La pace fiscale solo per chi dichiara ma non paga escluderebbe quasi l’85% delle cartelle

/ REDAZIONE

Mercoledì, 10 ottobre 2018

Se la “pace fiscale” si applicasse solo a favore di chi non ha pagato, ma ha dichiarato fedelmente il proprio debito di imposta all’Erario, gli importi iscritti a ruolo nelle cartelle esattoriali interessate non supererebbero il 15% del totale.
L’ha affermato ieri, con un comunicato stampa, il CNDCEC.

I commercialisti riportano il contenuto della Relazione sull’evasione fiscale e contributiva allegata alla Nota di aggiornamento al DEF 2018, in cui si evidenzia chiaramente che “nella media del periodo 2011-2016 il gap complessivo relativo all’IRPEF da lavoro autonomo, IRES, IVA, IRAP, locazioni e canone RAI ammonta a circa 86,4 miliardi di euro: di questi, 13,2 miliardi sono ascrivibili alla componente dovuta ad omessi versamenti ed errori nel compilare le dichiarazioni, mentre il gap derivante da omessa dichiarazione ammonta a circa 73,2 miliardi di euro”.
In altre parole, prosegue il comunicato, solo il 15,3% dell’evasione è di chi “dichiara e poi non paga”, il restante 84,7% deriva da dichiarazione infedele od omessa.

Secondo il CNDCEC, la pace fiscale così delineata comporterebbe l’esclusione di tutte le cartelle esattoriali emesse dall’Amministrazione finanziaria non già sulla base della mera liquidazione della dichiarazione presentata dal contribuente e dal riscontro dei mancati versamenti dovuti in forza degli importi a debito evidenziati dal contribuente stesso, bensì sulla base di un’attività di accertamento dell’Amministrazione finanziaria che ha fatto emergere un debito o un maggior debito di imposta che il contribuente non aveva evidenziato, in tutto o in parte, nella propria dichiarazione.

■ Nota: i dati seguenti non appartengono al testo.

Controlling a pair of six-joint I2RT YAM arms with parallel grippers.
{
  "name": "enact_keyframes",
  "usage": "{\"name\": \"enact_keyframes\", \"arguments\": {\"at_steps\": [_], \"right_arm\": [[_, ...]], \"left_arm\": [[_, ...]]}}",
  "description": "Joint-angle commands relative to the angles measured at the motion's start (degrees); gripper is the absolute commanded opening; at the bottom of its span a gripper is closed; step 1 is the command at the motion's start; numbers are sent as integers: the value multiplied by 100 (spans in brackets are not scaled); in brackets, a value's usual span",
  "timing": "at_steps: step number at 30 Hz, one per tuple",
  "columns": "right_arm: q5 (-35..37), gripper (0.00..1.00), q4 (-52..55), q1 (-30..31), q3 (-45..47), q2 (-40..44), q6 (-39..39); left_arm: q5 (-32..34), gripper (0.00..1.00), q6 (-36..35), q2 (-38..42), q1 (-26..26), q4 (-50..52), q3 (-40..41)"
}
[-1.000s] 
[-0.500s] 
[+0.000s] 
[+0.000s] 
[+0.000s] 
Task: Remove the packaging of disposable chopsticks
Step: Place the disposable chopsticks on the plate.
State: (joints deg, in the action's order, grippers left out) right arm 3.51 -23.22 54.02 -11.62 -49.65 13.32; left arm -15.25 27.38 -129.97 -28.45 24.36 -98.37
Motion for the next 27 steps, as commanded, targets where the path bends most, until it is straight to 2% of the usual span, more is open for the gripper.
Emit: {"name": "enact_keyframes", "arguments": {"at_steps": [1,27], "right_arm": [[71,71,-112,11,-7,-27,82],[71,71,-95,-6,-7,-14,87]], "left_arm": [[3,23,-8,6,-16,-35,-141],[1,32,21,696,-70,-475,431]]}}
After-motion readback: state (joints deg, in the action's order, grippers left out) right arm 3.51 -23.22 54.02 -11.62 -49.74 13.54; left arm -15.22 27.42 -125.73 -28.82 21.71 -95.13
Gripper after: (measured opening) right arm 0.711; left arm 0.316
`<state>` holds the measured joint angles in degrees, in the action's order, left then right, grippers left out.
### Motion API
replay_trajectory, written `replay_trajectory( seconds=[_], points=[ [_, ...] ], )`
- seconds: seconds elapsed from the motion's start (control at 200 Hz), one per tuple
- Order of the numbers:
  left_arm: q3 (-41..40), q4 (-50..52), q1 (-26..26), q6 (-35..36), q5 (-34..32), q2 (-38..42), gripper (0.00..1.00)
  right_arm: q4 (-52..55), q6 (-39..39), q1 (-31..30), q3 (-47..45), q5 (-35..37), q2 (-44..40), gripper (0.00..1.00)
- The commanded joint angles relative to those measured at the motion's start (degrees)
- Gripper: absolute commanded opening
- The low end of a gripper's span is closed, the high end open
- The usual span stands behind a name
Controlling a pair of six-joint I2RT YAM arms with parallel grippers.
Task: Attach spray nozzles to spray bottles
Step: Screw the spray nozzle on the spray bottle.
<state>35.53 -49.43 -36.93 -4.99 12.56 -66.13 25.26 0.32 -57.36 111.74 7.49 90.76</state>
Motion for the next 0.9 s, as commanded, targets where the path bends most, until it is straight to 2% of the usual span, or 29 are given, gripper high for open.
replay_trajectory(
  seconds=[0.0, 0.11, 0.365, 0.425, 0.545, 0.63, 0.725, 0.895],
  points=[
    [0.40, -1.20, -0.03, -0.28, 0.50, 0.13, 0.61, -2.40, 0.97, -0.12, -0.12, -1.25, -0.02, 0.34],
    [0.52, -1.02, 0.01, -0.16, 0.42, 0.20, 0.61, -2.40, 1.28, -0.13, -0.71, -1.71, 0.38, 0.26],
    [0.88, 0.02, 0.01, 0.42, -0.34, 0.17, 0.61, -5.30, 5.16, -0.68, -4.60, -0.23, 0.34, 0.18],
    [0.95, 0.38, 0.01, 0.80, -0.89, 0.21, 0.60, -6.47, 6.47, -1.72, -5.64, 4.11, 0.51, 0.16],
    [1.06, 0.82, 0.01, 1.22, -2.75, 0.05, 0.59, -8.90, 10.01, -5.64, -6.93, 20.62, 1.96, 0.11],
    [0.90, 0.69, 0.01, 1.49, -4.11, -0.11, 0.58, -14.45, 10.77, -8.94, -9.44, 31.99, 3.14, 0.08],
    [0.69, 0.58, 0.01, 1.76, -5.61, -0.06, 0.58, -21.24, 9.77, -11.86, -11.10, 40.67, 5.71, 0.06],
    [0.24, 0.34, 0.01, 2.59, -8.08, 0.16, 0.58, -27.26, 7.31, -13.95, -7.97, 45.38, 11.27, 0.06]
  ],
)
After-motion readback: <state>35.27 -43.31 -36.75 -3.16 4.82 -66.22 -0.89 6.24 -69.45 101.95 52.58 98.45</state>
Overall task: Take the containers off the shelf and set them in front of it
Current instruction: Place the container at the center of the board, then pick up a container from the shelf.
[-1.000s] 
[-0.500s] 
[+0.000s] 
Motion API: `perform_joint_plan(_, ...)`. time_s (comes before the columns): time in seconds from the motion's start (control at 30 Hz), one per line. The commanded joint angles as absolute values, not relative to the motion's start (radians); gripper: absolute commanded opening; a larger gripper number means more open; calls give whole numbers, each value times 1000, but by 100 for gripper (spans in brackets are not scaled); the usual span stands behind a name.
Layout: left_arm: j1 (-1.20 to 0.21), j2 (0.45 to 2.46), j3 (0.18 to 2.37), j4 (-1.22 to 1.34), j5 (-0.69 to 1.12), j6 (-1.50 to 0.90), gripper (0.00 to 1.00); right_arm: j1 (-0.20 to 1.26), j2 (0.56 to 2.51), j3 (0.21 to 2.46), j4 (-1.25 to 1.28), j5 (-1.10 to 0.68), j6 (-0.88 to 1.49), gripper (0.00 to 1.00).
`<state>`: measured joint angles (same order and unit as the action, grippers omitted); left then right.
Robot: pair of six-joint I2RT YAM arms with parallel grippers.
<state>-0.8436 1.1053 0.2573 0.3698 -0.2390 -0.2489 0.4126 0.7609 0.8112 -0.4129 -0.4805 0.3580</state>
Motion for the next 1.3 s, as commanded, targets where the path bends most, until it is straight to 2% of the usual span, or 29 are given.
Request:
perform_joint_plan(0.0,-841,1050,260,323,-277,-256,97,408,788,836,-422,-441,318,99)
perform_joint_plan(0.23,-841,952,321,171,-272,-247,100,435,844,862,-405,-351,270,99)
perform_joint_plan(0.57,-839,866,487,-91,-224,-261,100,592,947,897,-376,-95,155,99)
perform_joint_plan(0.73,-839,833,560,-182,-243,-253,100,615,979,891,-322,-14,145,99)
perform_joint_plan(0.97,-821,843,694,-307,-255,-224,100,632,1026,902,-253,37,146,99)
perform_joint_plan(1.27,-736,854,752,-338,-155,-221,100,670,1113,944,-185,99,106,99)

“Non vi è dubbio – ha commentato il Presidente del Consiglio nazionale Massimo Miani – che un’ipotesi di saldo e stralcio che riguardasse anche gli importi dovuti a titolo di imposta e che si applicasse indistintamente su tutte le cartelle sarebbe un classico condono, ma è d’altro canto evidente che un provvedimento limitato alle sole cartelle emesse sulla base della liquidazione della dichiarazione presentata dal contribuente, con esclusione di quelle emesse a seguito di accertamento di una maggiore imposta da parte dell’Amministrazione finanziaria, avrebbe una portata estremamente limitata”.